We used this as a baseline since it’s a simple enough to be a good jumping-off point for both understanding the code as well as to extend it to more generalized problems later down the line. It is notable because it makes use of the relational network model, which allows us to answer questions like, “are there any red circles that are the same size as the blue circle?” The relational network essentially is a function that keeps track of weights between certain “objects”, which can be anything from the pixels on an image to whole features. We use the relational network in conjunction with an LSTM (Long Short-Term Memory) network to process natural language questions, as well as a CNN (Convolutional Neural Network) to process the image as a whole.
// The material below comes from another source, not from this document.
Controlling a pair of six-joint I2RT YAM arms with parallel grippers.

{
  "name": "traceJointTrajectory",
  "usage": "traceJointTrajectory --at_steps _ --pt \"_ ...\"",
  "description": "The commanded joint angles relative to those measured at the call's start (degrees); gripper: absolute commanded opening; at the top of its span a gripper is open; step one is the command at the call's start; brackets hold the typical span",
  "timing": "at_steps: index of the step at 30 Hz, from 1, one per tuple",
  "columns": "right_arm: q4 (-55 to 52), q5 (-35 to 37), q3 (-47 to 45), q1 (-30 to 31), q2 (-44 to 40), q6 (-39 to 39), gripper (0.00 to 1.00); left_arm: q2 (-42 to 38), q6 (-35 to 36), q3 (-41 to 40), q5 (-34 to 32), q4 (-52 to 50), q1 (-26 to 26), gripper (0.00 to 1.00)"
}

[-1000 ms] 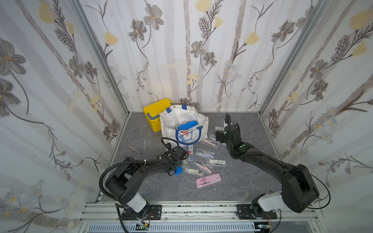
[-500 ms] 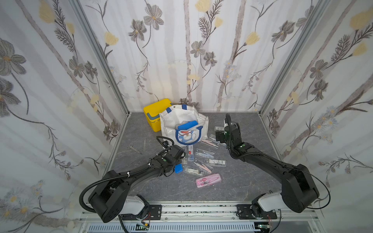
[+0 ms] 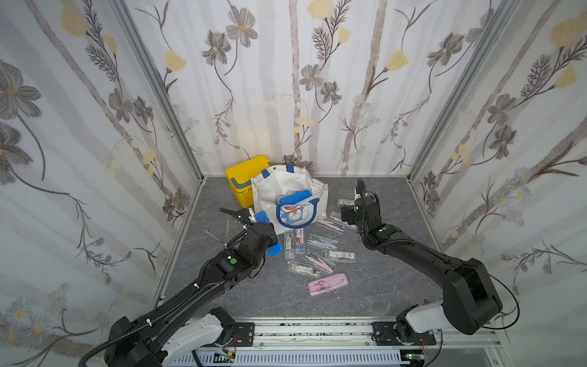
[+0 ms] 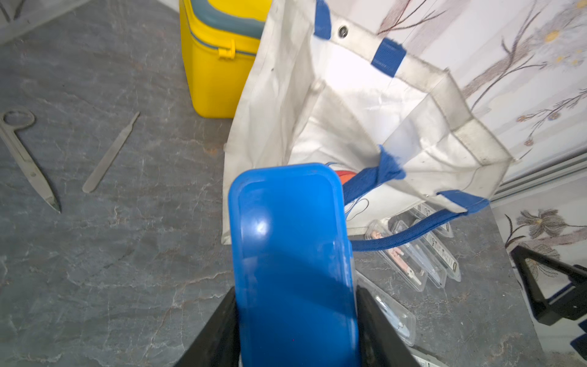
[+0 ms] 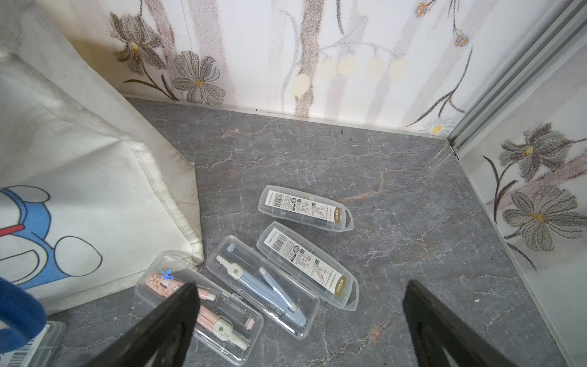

Our planned experiments and extensions

To further extend our model, we want to make the model work with new training data and continue to fine-tune its parameters. Currently, the dataset of the baseline model we’re working with is composed of 10,000 images and 20 questions (10 relational questions and 10 non-relational questions) per each image. Each image only consists of squares and circles that can be one of six colors. We want to expand the data set to be able to identify more shapes and colors, as well as even work with 3D datasets as well.